The Hate U Give by Angie Thomas (Walker)
A 16-year-old Black girl moves between the poor neighhbourhood she lives in and the fancy suburban prep school she attends, trying to fit into both. After the fatal shooting of her unarmed childhood best friend by a police officer, she becomes involved in protesting the crime.
It feels like you must have been living under a rock not to have heard the hype for Starr's story - it really is completely deserved. I'm hugely excited to see the upcoming film, because the book is an absolute masterpiece. Starr is a truly superb character, code-switching to try and fit in in both her neighbourhood and her school, while the fallout from Khalil's shooting is both heartbreaking and devastatingly realistic. Watching her find her voice was such a fantastic journey to witness, and one big speech near the end, in particular, reduced me to a sobbing mess.
Tyler Johnson Was Here by Jay Coles (Little, Brown - currently not published in UK)
Marvin Johnson goes to a party with his twin brother Tyler, hoping to keep an eye on him. But they're separated after a police raid and Tyler goes missing, only to eventually turn up dead, killed by a police officer. Marvin mourns his brother, while trying to organise a protest, and support his grief-stricken mother.
This is the most recent read of the four for me, and I think it will stick in my mind for a long time because the portrayal of the relationships here is so, so good. Firstly the tight-knit family of twins Marvin and Tyler, their mother, and their wrongly imprisoned father, who writes letters back and forth with Marvin. Secondly the fantastic friendship group of Marvin, Ivy and G-Mo. And thirdly the new girl in Marvin's life, Faith, who has a tragedy of her own in her past, and is able to partially understand his loss and help him to grieve. Marvin is also dealing with an application to MIT, the college he's always dreamt of going to, and seeing him trying to carve out a future for himself while still reeling from the tragedy was really moving.

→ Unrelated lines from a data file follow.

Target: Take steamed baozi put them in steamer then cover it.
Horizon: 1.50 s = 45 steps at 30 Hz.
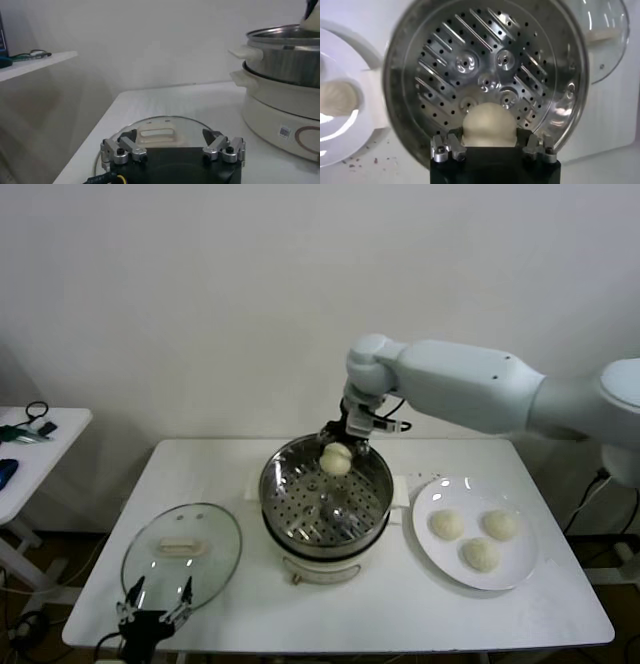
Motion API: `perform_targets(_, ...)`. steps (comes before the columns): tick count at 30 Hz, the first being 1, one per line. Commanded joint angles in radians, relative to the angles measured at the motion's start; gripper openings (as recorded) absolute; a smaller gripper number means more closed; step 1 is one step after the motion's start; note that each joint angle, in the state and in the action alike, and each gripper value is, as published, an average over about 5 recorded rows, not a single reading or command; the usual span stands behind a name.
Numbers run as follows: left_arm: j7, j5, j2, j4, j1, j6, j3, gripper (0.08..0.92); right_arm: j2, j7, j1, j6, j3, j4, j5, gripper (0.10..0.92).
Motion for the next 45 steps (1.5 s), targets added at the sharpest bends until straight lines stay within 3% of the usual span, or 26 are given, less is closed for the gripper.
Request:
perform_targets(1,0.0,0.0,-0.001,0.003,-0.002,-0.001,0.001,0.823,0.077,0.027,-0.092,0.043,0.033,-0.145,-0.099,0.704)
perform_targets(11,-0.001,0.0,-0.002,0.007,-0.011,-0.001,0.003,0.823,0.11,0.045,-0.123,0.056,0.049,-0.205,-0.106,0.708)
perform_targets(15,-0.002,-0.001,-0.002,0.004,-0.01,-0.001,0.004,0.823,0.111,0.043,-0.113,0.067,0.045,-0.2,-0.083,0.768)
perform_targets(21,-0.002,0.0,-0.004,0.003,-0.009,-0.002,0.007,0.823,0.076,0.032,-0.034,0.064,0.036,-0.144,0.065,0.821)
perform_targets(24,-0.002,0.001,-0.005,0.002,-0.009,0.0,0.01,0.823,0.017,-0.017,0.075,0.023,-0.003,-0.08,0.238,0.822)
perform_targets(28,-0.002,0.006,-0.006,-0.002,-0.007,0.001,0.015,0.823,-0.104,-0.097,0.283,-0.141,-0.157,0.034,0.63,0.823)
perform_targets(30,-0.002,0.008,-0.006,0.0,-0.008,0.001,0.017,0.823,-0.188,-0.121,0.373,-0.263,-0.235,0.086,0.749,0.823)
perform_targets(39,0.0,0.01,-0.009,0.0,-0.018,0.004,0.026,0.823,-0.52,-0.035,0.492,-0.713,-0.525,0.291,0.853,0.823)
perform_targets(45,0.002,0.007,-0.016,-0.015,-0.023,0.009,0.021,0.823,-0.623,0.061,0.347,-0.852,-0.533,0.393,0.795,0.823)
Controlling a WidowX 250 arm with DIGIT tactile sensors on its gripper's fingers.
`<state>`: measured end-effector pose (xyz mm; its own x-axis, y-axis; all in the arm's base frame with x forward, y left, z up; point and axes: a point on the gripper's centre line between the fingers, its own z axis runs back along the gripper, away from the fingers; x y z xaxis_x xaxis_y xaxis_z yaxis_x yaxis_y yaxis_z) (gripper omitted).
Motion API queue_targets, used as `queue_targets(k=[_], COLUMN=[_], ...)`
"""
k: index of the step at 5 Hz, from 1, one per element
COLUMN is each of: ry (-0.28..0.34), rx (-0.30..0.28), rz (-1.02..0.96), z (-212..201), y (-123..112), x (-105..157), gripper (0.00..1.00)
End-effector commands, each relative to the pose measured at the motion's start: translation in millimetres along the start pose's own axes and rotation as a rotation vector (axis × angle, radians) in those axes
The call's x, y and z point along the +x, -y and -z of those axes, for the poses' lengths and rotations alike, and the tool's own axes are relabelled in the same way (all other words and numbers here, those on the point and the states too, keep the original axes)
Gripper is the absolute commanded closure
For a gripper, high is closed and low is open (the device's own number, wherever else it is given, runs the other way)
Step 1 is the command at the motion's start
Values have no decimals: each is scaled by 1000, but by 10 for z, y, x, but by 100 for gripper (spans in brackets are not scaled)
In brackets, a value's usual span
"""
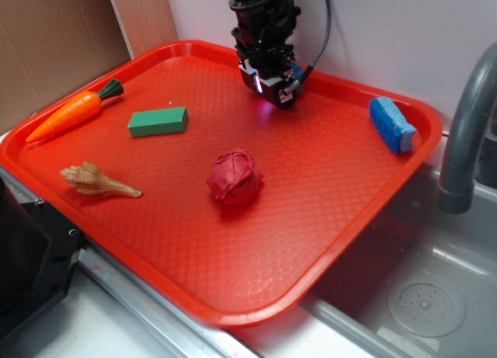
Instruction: Grab the blue ball.
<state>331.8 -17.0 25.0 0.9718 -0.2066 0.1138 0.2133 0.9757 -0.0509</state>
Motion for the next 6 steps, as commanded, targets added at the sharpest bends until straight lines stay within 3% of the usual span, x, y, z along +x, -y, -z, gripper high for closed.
queue_targets(k=[1,2,3,4,5,6], ry=[140,109,13,15,27,-24], rx=[50,-44,-81,-26,119,135], rz=[-74,-182,-356,-502,-725,-798], z=[-1174,-1522,-1706,-1897,-2066,-2010], y=[81,-3,-26,-17,-1,-66], x=[-509,-797,-976,-1113,-1224,-1212], gripper=[100,100,100,100,100,100])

Ghost Boys by Jewell Parker Rhodes (Orion)
(This is the only MG novel out of the four, by the way.)
Twelve-year-old Jerome, waving a toy gun around, is shot by a police officer and killed. As a ghost, he meets Emmett Till, who shows him how racism through the years has affected Black boys, while he also becomes visible to the daughter of the white officer who shot him. Parallel with this narrative, we get a 'before' one of the events leading up to him getting the toy gun.
Oh WOW. Book of the year for me so far, Jewell Parker Rhodes gives us a middle grade novel which is both heartbreaking and deeply educational. This was super-powerful, perhaps because it's aimed at an even younger audience than the previous three I've talked about, which for me heightens the tragedy. The author does an incredible job of making such a tough subject accessible to younger readers without ever sugarcoating the horror of both Jerome's death in particular, and the racism in general which has led to so many of these horrible instances. Outstanding.